Let's face it: "We the People" have elected a legislature that has nothing better to do than to think up new ways to punish it's citizens. After reading this statute, it should become more clear why our government cannot manage it's finances or balance the budget--it's too busy fabricating new ways to make it even more difficult to maintain a job. 

Anyway, Section 812.0155 of the Florida Statutes, entitled "suspension of driver's license following an adjudication of guilt for theft," is just such a statute.  Our great State of Florida permits it's judges to order the suspension of the driver's license of any person convicted of a theft offense.  This breaks down as indicated below.... 
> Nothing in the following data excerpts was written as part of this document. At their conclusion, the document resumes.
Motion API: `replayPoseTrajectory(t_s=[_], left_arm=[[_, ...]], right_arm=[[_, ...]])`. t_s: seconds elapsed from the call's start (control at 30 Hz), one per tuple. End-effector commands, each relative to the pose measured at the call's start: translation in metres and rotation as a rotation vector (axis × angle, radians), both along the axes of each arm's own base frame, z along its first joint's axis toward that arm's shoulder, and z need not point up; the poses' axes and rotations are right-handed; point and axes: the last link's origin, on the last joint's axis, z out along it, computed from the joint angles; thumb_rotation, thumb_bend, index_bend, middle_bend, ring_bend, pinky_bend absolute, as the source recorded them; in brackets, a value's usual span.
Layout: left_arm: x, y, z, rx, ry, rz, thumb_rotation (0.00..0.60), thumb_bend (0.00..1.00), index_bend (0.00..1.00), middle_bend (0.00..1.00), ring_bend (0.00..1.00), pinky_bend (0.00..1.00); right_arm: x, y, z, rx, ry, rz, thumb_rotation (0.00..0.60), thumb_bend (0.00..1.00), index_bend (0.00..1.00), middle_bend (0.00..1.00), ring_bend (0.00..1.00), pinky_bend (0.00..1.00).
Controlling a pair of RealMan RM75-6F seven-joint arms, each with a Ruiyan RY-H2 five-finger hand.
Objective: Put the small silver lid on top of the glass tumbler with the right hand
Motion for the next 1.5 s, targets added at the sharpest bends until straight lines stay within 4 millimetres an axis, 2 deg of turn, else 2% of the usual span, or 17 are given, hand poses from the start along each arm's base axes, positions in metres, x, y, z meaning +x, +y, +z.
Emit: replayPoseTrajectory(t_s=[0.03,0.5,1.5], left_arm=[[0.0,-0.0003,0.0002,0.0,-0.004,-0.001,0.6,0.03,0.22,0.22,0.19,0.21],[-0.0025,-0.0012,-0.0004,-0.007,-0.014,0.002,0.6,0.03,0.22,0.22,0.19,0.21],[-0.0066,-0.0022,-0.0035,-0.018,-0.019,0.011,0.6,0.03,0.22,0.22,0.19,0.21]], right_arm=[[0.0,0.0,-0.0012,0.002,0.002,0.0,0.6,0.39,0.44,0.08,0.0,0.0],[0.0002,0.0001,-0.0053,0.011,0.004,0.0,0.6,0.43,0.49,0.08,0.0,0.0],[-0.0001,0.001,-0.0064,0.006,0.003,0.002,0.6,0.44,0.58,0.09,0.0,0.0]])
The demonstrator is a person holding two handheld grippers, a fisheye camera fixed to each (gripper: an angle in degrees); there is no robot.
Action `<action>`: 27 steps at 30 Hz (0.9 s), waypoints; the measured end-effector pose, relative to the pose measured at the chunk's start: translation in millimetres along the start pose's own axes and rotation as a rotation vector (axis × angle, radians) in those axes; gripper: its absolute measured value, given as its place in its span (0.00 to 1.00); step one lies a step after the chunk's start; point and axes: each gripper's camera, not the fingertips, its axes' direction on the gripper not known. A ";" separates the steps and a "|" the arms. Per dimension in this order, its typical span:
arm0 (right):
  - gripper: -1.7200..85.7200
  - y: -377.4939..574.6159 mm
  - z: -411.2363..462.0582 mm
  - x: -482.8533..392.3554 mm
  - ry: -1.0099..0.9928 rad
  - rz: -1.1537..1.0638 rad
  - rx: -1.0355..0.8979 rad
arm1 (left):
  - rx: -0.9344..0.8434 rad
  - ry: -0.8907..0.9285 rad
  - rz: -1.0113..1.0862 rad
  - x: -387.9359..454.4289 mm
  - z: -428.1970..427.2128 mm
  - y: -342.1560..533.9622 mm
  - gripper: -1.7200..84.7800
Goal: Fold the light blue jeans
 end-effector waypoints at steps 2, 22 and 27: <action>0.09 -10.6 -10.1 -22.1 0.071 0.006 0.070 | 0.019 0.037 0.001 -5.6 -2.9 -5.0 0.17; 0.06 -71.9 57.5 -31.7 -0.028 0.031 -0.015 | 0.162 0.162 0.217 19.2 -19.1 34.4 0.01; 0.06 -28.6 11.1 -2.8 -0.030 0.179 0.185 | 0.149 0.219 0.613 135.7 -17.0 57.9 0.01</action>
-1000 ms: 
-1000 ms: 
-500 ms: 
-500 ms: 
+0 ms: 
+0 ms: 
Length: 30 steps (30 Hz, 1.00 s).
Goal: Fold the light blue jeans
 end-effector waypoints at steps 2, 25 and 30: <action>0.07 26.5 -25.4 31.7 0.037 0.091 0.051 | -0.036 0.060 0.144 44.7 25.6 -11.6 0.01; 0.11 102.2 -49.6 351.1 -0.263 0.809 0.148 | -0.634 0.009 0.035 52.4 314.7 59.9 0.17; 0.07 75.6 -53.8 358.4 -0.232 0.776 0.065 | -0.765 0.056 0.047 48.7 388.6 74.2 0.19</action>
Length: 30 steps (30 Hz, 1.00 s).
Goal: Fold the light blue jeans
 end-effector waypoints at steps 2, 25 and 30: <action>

First offenders need not have their license suspended, it's optional.  The statute indicates that the judge "may order" the suspension of a first offender.  Also, the statute requires the theft charge be an adjudication of guilt, thus, a withhold of adjudication will not result in a DL suspension.  Another interesting fact about this statute is that the value of the item(s) stolen is irrelevant--a $1.25 cupcake can suspend your driver's license just as much as a $250 iPod.  A first conviction for petit theft permits a DL suspension for a period up to 6 months.  This phrase "up to 6 months" means that, in theory, a judge may issue a 30 day suspension, a 60 day suspension, or whatever period the judge sees fit.  But, upon entering the suspension, the statute requires the court to confiscate the driver's license of the person adjudicated guilty and forward the license to the Department of Highway Safety and Motor Vehicles.  (with government efficiency at questionable levels, what are the chances of this going right??)

It gets worse for repeat offenders.  For those on their second (+) conviction for theft, the statute requires the court to issue a one year DL suspension--no more, no less.  And there's bad news for offenders under the age of 18, as the statute permits longer suspensions for the young offenders, without regard to whether or not adjudication was withheld.